■ YOUR GOAL ■
Go through the data below and gather each line containing "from".

__________

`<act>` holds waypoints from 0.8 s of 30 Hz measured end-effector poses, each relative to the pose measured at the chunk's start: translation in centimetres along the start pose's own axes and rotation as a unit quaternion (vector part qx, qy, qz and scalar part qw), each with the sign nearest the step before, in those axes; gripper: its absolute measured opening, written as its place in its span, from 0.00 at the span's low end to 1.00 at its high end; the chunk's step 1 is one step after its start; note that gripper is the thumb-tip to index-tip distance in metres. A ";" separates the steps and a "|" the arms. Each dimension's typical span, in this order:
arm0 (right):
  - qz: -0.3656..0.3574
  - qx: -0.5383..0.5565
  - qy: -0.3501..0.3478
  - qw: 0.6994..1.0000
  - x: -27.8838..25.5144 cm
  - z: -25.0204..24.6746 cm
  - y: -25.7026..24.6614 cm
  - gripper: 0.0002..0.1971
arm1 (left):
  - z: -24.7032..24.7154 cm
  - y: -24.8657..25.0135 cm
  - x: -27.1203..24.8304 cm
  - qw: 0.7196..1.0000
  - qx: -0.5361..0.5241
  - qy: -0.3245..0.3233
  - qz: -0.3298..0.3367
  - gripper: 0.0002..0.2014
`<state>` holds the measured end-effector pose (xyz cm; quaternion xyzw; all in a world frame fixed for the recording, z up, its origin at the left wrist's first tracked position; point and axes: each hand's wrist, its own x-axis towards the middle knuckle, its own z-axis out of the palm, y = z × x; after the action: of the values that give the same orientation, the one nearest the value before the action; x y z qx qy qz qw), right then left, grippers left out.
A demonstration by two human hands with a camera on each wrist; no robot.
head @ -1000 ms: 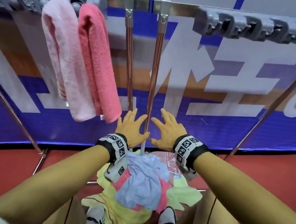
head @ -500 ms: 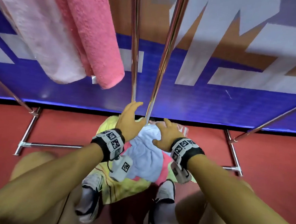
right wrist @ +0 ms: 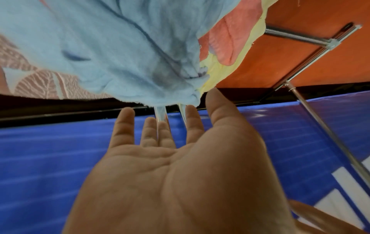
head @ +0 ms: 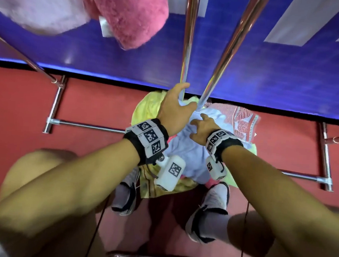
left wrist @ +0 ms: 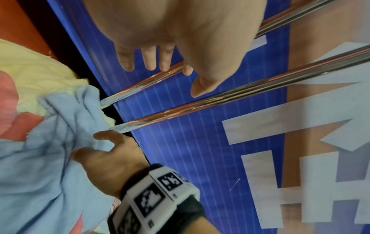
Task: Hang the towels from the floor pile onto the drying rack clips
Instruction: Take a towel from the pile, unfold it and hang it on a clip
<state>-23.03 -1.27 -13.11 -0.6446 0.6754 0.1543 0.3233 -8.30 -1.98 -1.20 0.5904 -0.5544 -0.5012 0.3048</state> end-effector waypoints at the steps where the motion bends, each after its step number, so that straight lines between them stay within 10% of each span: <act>1: 0.007 -0.008 -0.004 1.000 0.9 0.3 -0.2 0.31 | 0.1 -0.2 0.2 1.000 -0.007 0.005 -0.008 0.24; 8: 0.057 0.002 -0.049 0.997 6.1 4.6 1.1 0.25 | -0.9 0.1 1.8 0.995 -0.074 0.049 -0.043 0.20; 14: -0.009 0.110 0.105 0.988 1.0 1.1 -1.6 0.07 | -2.0 0.7 2.1 0.989 -0.100 0.072 -0.077 0.22; 24: -0.273 0.474 0.233 0.804 -14.3 -11.3 -5.2 0.15 | -3.0 3.3 -3.5 0.985 -0.087 -0.084 -0.123 0.03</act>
<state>-21.25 2.01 5.46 -0.5856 0.5157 -0.4340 0.4504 -6.26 0.19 3.63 0.5808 -0.4561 -0.6289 0.2432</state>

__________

■ OUTPUT FOR THIS EXERCISE ■
`<act>` holds waypoints from 0.8 s of 30 Hz measured end-effector poses, each relative to the pose measured at the chunk's start: translation in centimetres along the start pose's own axes and rotation as a unit quaternion (vector part qx, qy, qz and scalar part qw), each with the sign nearest the step before, in those axes; gripper: its absolute measured opening, written as its place in its span, from 0.00 at the span's low end to 1.00 at its high end; the chunk's step 1 is one step after its start; note that gripper is the thumb-tip to index-tip distance in metres. A ";" separates the steps and a "|" the arms. Each dimension's typical span, in this order:
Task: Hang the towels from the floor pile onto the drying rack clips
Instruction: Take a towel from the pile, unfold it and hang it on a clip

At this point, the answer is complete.